▶ **YOUR GOAL**: For this item, repeat the material exactly while omitting its pictures.

::::::::::

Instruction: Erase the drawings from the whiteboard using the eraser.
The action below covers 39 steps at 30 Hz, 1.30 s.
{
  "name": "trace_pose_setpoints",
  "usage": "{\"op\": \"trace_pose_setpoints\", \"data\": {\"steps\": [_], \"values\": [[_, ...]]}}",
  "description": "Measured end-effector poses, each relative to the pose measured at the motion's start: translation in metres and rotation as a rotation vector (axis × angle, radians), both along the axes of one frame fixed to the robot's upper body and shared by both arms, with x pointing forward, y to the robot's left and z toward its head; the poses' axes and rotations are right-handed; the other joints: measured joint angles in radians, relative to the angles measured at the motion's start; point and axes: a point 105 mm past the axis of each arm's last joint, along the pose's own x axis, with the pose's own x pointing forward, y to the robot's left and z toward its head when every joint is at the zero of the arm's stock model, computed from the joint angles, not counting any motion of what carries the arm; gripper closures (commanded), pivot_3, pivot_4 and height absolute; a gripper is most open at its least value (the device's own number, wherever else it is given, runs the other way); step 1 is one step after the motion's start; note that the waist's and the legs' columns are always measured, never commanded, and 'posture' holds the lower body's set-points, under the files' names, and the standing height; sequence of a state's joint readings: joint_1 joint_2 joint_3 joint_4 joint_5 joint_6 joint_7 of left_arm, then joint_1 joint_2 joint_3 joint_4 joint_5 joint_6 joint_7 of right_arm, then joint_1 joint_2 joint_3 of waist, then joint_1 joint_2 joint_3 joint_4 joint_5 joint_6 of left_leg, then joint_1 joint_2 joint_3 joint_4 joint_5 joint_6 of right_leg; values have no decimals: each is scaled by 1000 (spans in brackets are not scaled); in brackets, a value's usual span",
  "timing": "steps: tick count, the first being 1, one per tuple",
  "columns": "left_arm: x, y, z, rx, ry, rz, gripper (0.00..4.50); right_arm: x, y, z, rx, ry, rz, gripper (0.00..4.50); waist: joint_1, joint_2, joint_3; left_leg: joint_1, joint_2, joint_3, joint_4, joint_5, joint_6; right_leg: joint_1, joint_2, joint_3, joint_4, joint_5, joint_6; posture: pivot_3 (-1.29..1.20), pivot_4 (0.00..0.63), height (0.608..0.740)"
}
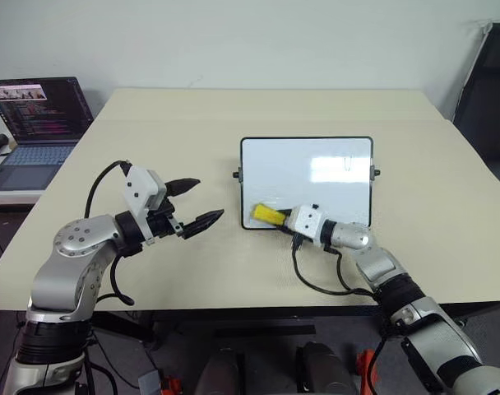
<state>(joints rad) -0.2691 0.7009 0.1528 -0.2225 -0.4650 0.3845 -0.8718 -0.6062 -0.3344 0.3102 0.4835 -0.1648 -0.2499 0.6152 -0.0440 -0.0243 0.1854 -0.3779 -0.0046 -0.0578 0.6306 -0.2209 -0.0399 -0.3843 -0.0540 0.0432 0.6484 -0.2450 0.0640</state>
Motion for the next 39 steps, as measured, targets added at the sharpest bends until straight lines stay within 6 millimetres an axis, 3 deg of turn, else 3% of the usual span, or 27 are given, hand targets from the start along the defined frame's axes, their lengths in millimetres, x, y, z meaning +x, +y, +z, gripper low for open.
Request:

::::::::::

▶ **ANSWER FOR THIS EXERCISE**:
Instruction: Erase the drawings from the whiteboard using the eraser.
The action below covers 39 steps at 30 Hz, 1.30 s.
{
  "name": "trace_pose_setpoints",
  "usage": "{\"op\": \"trace_pose_setpoints\", \"data\": {\"steps\": [_], \"values\": [[_, ...]]}}",
  "description": "Measured end-effector poses, each relative to the pose measured at the motion's start: translation in metres and rotation as a rotation vector (axis × angle, radians), both along the axes of one frame fixed to the robot's upper body and shared by both arms, with x pointing forward, y to the robot's left and z toward its head; the poses' axes and rotations are right-handed; the other joints: measured joint angles in radians, relative to the angles measured at the motion's start; point and axes: a point 105 mm past the axis of each arm's last joint, along the pose's own x axis, with the pose's own x pointing forward, y to the robot's left and z toward its head when every joint is at the zero of the arm's stock model, computed from the joint angles, not counting any motion of what carries the arm; gripper closures (commanded), pivot_3, pivot_4 and height absolute; a gripper is most open at its least value (the device's own number, wherever else it is given, runs the other way); step 1 is one step after the motion's start; note that the waist's and the legs' columns are always measured, never commanded, and 'posture' holds the lower body's set-points, under the files' names, and the standing height; sequence of a state's joint readings: joint_1 joint_2 joint_3 joint_4 joint_5 joint_6 joint_7 of left_arm, then joint_1 joint_2 joint_3 joint_4 joint_5 joint_6 joint_7 of right_arm, then joint_1 joint_2 joint_3 of waist, then joint_1 joint_2 joint_3 joint_4 joint_5 joint_6 of left_leg, then joint_1 joint_2 joint_3 joint_4 joint_5 joint_6 of right_leg; values have no decimals: each is scaled by 1000 (spans in brackets are not scaled); in brackets, a value's usual span",
  "timing": "steps: tick count, the first being 1, one per tuple",
  "columns": "left_arm: x, y, z, rx, ry, rz, gripper (0.00..4.50); right_arm: x, y, z, rx, ry, rz, gripper (0.00..4.50); waist: joint_1, joint_2, joint_3; left_leg: joint_1, joint_2, joint_3, joint_4, joint_5, joint_6; right_leg: joint_1, joint_2, joint_3, joint_4, joint_5, joint_6; posture: pivot_3 (-1.29..1.20), pivot_4 (0.00..0.63), height (0.608..0.740)"
}
<state>(joints rad) -0.2691 0.7009 0.1528 -0.2225 -0.4650 0.3845 -0.8718 -0.6062 -0.3344 0.3102 0.4835 -0.1648 -0.2499 0.6152 -0.0440 -0.0243 0.1854 -0.3779 -0.0046 -0.0578 0.6306 -0.2209 -0.0399 -0.3843 -0.0540 0.0432 0.6484 -0.2450 0.0640</state>
Motion for the next 39 steps, as measured, targets added at the sharpest bends until straight lines stay within 6 millimetres an axis, 3 deg of turn, else 3% of the usual span, or 27 are given, hand targets from the start along the defined frame's axes, their lengths in millimetres, x, y, z meaning +x, +y, +z, gripper low for open.
Request:

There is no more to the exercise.